Choosing a country to visit is the easy part. It’s deciding where to go in that country on your limited vacation time that gets tough. If you chose Vietnam for your next vacation, we’ve made planning a bit easier by asking travel writer Erin Holmes of Explore With Erin to reveal her top 6 must-visit places in Vietnam.
Vietnam has an absolutely fascinating culture and warm, generous people that will make you feel welcome in any part of the country that you visit. But if you’re having a hard time choosing, here are my recommendations for the top must-visit places in Vietnam.
1. Halong Bay
The pearl of Vietnam. Without a visit to Halong Bay, have you really been to Vietnam? This tourist hub is an area of about 1,553 square kilometers scattered with thousands of isolated islands, wind-eroded grottoes and hundreds of boats. Most tourists choose a Halong Bay cruise to enjoy moving through the islands at ease. A two-night cruise might have you kayaking the shores of its many islands, cycling the island hills and touring the old farming villages. Emerald waters, insane orange sunsets and a weather system as unpredictable as the next guarantees you won’t forget a visit to this World Heritage site.
A busy city, where every laneway specializes in goods whether it’s silver street or clothing street, or the several food streets. Hanoi is the capital of Vietnam, and with an estimated 7.7 million people is the country’s second largest city by population. Explore colonial buildings and ancient pagodas in an ancient setting on the banks of the Red River. A great way to experience the city is on foot or with the locals on the back of a scooter. Even better, why not experience the food of Hanoi on the back of a scooter? And if you don’t try any food in Vietnam, but one? Make it the egg coffee. Thick, sweet, delicious.
3. Hoi An
This historic and charming town also sits on a river bank. Once one of Southeast Asia’s major trading ports, this UNESCO World Heritage Site is a feast for the eyes thanks to its grand architecture of ancient Chinese temples and teetering Japanese merchant houses. Hoi An is vastly different from Hanoi thanks to the absence of road traffic and pollution. Walking the streets of the Old City is an overload on the senses—with food carts, lantern market stalls and a plethora of tailor shops, bars and massage joints. We took a rather eventful overnight train from Hanoi to Da Nang or you can fly in. Then it’s only by road into Hoi An. Tip: For a good introduction to Vietnamese culture, take in a Lune Production while in town.
4. Marble Mountains
Da Nang is where you will find the Marble Mountains. The Marble Mountains are a cluster of five hills made from limestone and marble. Access up one of the mountains is relatively inexpensive and made easy with an elevator ride or a small climb up a stairway. Explore unaccompanied through caves and tunnels and temples filled with ancient Buddhist sanctuaries and places of worship. Make sure you find the special circular cave which leads to the summit and spectacular panoramic views.
5. Ba Na Hills
Want a bit of Europe in your trip? It’s not too late. West of Da Nang are the Truong Son Mountains. To get to the top of the mountains, you can travel on the longest non-stop single track cable car and the world’s highest.
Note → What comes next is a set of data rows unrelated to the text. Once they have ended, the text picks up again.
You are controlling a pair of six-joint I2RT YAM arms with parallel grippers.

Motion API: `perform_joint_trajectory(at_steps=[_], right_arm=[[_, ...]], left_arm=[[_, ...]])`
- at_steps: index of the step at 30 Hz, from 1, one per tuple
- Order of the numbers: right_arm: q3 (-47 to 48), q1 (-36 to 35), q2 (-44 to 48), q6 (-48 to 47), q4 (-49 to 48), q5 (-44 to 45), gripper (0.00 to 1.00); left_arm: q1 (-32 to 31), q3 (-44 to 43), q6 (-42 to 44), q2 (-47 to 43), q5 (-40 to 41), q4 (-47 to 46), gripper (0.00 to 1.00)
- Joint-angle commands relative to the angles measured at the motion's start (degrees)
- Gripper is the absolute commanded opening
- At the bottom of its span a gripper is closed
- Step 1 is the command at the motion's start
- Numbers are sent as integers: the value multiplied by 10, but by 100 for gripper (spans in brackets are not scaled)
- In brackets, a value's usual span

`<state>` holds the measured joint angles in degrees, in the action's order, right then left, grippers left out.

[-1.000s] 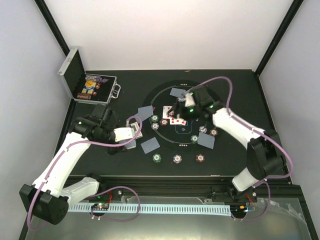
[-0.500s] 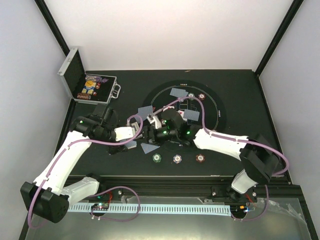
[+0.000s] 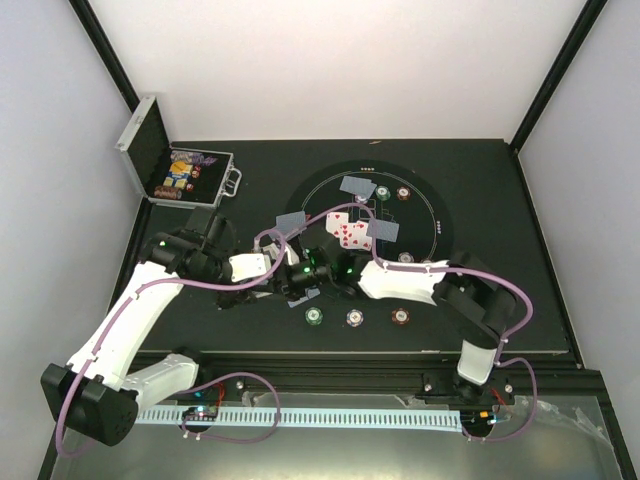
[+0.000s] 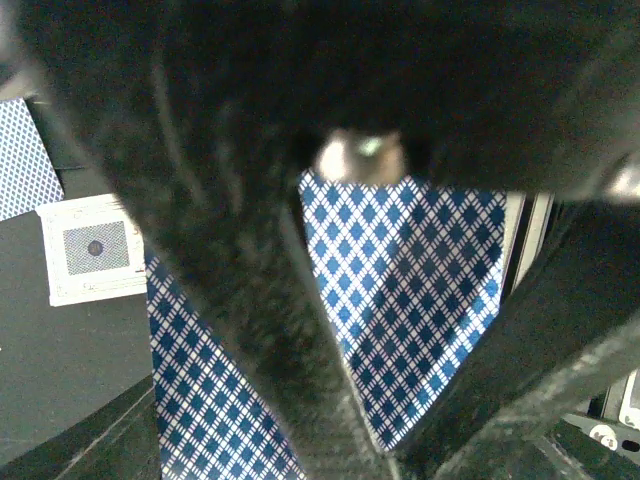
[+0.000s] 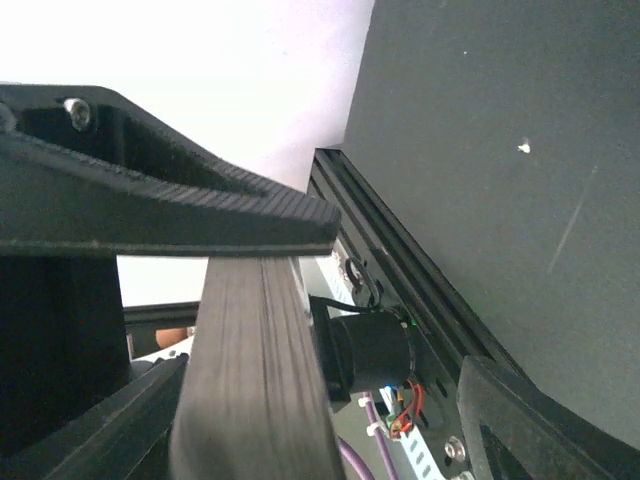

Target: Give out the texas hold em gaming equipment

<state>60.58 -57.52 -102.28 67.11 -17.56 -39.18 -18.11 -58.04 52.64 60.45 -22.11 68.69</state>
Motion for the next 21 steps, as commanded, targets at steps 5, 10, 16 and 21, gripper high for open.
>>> perform_joint_trajectory(at_steps=[5,10,16,21], right_arm=[[-11,10,-25,31,-58,-18,66],[-56,41,-5,24,-52,-9,58],[-70,66,14,-11,-4,-3,52],[-63,78,35,-40,40,-1,29]], left_arm=[[1,-8,-3,-15,-2,-3,2],[1,-8,0,-16,-1,0,2],[1,-10,0,-16,-2,0,2],[1,-9,1,-15,2,-2,2]])
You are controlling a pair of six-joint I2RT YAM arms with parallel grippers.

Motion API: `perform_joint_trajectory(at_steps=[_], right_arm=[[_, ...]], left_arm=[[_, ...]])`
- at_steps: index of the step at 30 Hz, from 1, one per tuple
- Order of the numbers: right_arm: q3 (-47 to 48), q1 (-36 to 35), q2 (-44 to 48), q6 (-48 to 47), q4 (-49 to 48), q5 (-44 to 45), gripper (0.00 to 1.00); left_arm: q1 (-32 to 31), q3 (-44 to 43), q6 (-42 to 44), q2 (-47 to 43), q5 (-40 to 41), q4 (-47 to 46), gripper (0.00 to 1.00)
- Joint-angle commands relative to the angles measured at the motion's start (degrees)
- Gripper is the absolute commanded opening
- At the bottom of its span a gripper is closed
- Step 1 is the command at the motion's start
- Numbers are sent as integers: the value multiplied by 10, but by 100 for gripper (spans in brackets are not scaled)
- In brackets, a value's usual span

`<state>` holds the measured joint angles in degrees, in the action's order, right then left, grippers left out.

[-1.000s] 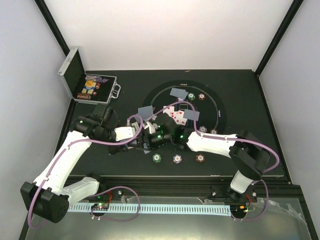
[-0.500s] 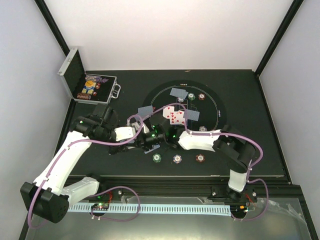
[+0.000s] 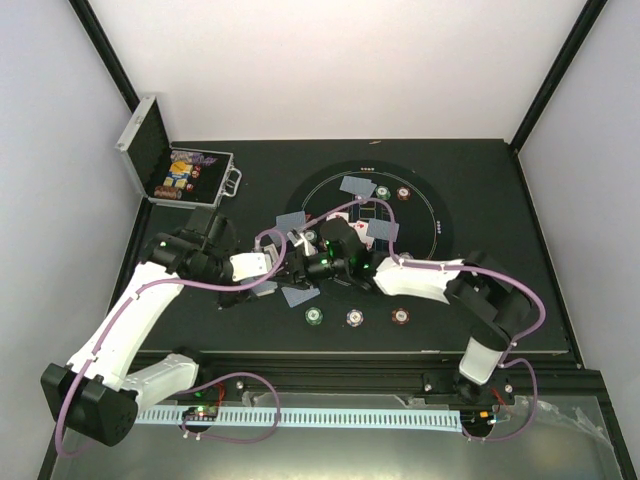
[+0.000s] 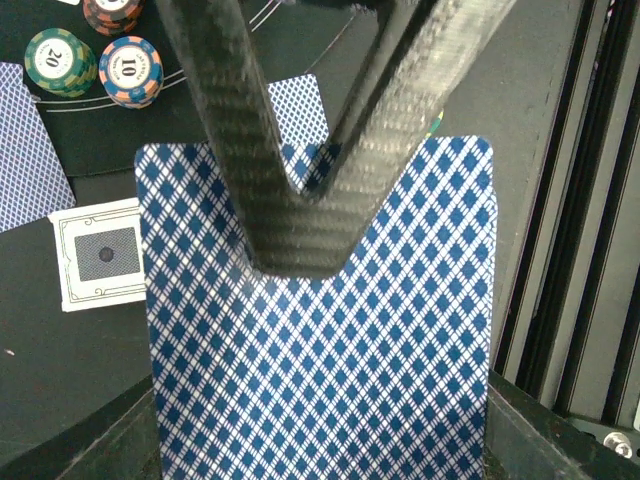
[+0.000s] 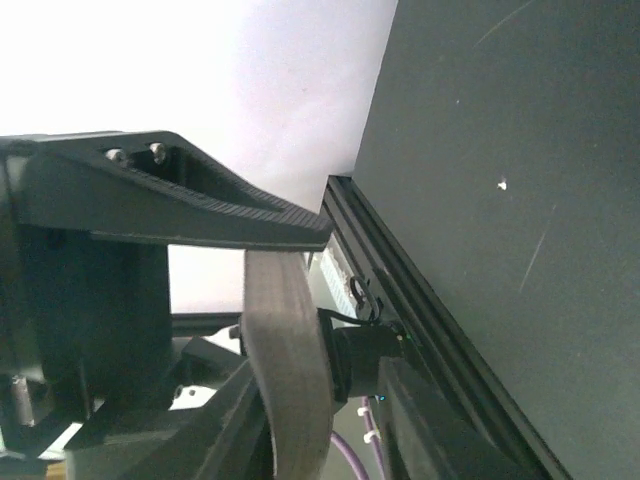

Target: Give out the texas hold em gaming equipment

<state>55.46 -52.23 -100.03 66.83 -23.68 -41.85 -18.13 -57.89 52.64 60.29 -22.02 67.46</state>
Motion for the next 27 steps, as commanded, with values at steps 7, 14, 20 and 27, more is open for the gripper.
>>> perform_joint_trajectory(at_steps=[7,14,20,27], right_arm=[[-10,43,50,-66,152,34,2],[-16,46,80,-68,156,32,1],[-24,45,96,-55,136,26,1],[-57,90,136,-51,131,14,1]], left_arm=[[1,-11,3,-11,5,8,2],[1,-9,2,-7,6,5,1],[1,-8,2,-8,8,3,1],[1,-3,3,-12,18,3,2]])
It’s 5,801m in length and 1,368 meters from the departure station to the arrival station. Better yet, it travels over the Toc Tie Waterfall and deposits you at a French village. That’s right, on top of the mountains is a hill resort founded by French colonists in 1919. It’s like stepping into a misty Beauty & The Beast provincial town. With a town square, church, hotels and views to die for. It gets at least 15C degrees cooler on top, so make sure you bring an extra layer and enjoy a piece of Europe in usually humid and hot Vietnam.
6. Phú Quốc
If you’re wondering where backpackers, expats and jet setters are bolting to next, leave the mainland behind and head to this Vietnamese island off the coast of Cambodia. Phú Quốc has not yet been trampled to death by tourists (although the masses are coming) so get here quickly to enjoy night markets and bar life in Dương Đông, dense jungle trails and wildlife in Phu Quoc National Park (which comprises more than half the island), pastoral villages and offshore fishing boats on the east coast, and jaw-dropping luxury resorts along the southernmost tip. The JW Marriott Phu Quoc Emerald Bay Resort & Spa is a luxury, five-star resort and The Amazing Race pit-stop prize winner that was constructed to resemble a 19th-century French-Vietnamese university. No detail was spared in crafting an upscale collegiate atmosphere, including a mascot, a track and field, a chic cocktail lounge (appropriately named the Department of Pharmacy) and even a school dean. We also love the ocean-facing guest rooms, salon-like restaurant Pink Pearl and lushly landscaped grounds.